En 1990, l’attaquant anglais Gary Lineker définissait ainsi le football : « Un jeu simple : vingt-deux joueurs se disputent un ballon pendant quatre-vingt-dix minutes, et à la fin c’est l’Allemagne qui gagne. » La formule a vieilli et pourrait évoluer avec le projet de création d’une Super Ligue européenne qui menace de dynamiter l’organisation des compétitions sur le Vieux Continent. Le football se jouerait toujours à onze contre onze, mais avec l’argent, désormais, en éternel vainqueur.

Que la finance soit au cœur de ce sport n’est pas une nouveauté. Contrats mirifiques, droits de retransmission astronomiques… voilà bien longtemps que le ballon rond est une histoire de gros sous. Néanmoins, un palier est sur le point d’être franchi avec l’initiative annoncée, lundi 19 avril, par douze clubs très puissants. Leur but : faire sécession d’avec l’Union européenne des associations de football (UEFA), le « gouvernement » du football continental, en créant une compétition en lieu et place de la Ligue des champions, une compétition insuffisamment lucrative à leurs yeux.

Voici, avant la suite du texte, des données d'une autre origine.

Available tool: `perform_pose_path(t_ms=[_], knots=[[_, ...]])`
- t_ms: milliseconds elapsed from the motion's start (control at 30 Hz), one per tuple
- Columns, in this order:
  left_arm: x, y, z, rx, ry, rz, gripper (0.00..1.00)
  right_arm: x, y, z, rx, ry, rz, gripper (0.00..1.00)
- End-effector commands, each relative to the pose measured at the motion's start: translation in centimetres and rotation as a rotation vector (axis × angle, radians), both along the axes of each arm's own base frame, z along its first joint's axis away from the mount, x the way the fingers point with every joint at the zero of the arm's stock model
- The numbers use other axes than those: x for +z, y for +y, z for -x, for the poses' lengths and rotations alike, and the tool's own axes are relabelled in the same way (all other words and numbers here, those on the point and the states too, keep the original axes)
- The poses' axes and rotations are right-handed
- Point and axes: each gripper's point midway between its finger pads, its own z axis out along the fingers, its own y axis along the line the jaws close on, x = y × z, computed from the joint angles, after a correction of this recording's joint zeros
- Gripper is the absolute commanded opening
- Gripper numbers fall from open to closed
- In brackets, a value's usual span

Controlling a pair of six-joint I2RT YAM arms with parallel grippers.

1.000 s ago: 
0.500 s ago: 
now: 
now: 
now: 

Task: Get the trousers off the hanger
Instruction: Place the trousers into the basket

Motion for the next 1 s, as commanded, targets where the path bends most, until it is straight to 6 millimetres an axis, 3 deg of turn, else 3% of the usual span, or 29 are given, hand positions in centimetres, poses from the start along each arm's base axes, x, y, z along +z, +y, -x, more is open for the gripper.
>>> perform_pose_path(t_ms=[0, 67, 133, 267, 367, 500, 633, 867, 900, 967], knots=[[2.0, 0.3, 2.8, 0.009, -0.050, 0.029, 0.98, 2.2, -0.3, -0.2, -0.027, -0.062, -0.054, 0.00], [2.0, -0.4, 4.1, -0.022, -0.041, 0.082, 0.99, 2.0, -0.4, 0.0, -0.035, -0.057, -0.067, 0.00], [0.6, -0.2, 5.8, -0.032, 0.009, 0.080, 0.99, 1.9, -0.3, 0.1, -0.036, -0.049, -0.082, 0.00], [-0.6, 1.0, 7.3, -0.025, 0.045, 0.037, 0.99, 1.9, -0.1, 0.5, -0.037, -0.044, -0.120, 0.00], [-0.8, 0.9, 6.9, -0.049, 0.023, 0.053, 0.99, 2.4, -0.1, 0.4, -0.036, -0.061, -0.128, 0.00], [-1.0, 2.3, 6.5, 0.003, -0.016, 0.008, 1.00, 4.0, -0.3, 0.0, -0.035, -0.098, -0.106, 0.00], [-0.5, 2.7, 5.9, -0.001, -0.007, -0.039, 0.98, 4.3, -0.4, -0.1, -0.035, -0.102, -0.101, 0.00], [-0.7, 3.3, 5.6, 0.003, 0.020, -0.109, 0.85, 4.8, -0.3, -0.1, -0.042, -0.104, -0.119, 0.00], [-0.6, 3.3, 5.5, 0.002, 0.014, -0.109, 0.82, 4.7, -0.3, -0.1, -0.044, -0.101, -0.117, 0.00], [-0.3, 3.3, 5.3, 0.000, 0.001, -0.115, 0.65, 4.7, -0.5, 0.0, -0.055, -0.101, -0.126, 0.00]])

A ce stade, trois clubs espagnols (Real Madrid, FC Barcelone, Atlético Madrid), six anglais (Manchester United, Arsenal, Chelsea, Liverpool, Manchester City et Tottenham) et trois italiens (Juventus, Milan AC, Inter Milan) entendent devenir à la fois acteurs et organisateurs d’un spectacle censé générer davantage de revenus, que se partageront un plus petit nombre de bénéficiaires. Les Français et les Allemands manquent à l’appel, le Paris – Saint-Germain et le Bayern Munich ayant refusé de participer à la fronde.

En restreignant encore davantage l’accès à l’élite continentale, la Super Ligue donnerait naissance à un entre-soi qui ferait perdre à la compétition l’un de ses attraits : la possibilité qu’un faible puisse se mesurer à un puissant. Elle signifierait la fin de la qualification au mérite, en excluant 99 % des clubs européens au profit d’une élite autodésignée sur le seul critère de l’argent. L’organisation pyramidale du football, qui garantit un certain degré de solidarité entre le sommet et la base, serait déstabilisée.